***** DATA TO EXAMINE *****

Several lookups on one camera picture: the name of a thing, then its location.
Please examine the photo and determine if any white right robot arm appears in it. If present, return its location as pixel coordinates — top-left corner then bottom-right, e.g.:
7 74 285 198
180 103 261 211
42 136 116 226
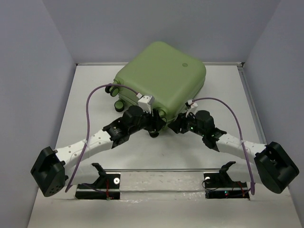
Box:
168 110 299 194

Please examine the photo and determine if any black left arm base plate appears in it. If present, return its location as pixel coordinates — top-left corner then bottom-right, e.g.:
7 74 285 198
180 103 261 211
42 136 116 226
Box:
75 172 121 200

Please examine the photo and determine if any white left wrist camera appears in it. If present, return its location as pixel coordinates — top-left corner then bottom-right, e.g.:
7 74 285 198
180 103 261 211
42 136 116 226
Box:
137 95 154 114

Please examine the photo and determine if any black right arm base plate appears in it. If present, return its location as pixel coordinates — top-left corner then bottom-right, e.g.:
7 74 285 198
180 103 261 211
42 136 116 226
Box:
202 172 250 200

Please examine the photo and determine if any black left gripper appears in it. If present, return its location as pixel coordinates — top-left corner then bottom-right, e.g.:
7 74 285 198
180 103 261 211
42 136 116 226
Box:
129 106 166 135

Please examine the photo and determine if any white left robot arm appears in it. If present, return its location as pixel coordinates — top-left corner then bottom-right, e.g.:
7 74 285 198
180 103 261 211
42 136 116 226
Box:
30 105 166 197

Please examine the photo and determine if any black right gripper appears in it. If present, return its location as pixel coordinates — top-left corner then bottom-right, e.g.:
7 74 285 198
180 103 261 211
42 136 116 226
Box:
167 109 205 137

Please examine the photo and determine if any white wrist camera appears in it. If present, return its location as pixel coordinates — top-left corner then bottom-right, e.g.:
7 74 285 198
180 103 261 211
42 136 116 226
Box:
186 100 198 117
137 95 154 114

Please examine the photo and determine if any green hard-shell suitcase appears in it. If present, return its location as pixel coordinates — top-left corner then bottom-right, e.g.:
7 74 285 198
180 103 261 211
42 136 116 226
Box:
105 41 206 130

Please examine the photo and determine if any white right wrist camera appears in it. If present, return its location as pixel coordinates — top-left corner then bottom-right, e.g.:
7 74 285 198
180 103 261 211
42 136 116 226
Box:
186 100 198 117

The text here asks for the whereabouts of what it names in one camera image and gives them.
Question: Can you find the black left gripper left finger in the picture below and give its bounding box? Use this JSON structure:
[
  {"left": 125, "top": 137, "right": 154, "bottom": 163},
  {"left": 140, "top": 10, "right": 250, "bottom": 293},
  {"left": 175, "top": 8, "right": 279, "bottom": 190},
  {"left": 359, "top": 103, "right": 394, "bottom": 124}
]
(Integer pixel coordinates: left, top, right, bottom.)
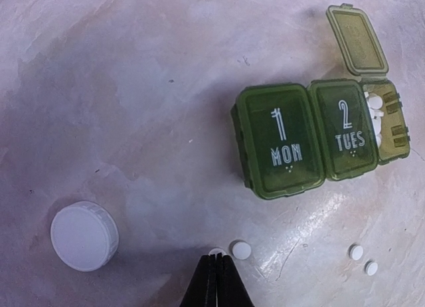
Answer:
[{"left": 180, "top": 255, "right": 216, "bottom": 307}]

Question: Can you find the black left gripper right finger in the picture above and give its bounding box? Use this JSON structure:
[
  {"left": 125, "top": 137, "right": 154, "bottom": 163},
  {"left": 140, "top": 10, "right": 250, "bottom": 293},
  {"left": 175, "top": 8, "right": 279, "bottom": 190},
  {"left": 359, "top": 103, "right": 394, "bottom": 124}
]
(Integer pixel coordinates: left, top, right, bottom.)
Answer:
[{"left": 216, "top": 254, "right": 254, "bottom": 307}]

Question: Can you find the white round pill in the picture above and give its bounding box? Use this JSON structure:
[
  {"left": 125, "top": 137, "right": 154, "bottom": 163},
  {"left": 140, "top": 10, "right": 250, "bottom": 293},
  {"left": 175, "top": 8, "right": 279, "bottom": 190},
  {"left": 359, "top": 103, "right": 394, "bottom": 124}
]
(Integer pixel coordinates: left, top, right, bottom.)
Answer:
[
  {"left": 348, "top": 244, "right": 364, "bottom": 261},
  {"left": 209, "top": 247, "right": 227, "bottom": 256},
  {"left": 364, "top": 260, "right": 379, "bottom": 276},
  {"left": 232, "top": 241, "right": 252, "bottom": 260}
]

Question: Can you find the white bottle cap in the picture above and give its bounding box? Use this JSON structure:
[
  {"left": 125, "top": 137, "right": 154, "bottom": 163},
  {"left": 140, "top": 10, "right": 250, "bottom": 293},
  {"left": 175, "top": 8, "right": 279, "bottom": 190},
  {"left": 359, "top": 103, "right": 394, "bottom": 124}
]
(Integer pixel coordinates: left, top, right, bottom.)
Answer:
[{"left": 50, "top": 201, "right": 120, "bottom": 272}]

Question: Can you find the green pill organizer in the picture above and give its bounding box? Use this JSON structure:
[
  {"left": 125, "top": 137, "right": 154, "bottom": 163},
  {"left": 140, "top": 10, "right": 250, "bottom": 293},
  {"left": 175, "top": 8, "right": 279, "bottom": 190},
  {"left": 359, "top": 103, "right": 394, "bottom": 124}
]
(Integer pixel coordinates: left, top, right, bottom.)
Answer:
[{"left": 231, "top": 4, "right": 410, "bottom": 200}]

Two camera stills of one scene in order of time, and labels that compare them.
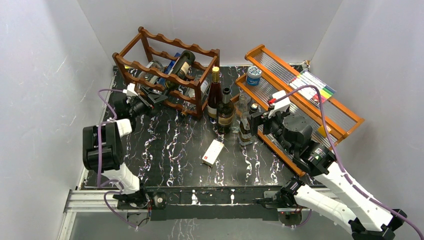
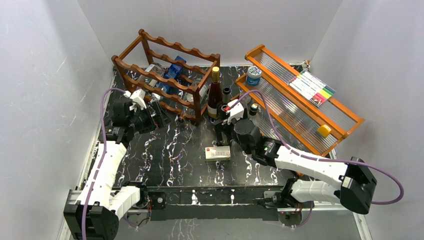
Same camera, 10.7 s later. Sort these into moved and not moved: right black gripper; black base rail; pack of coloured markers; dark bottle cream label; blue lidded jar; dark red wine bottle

*****

» **TRY IT**
In the material above, find each line that has the string "green" and return it.

» **RESULT FOR THIS TASK**
Please examine the photo and determine if any green hard-shell suitcase appears in it. If present, return its location as pixel coordinates — top-left corner then bottom-right, e.g.:
Question: Can you find the green pill organizer in the picture above and give its bounding box? Use this JSON structure:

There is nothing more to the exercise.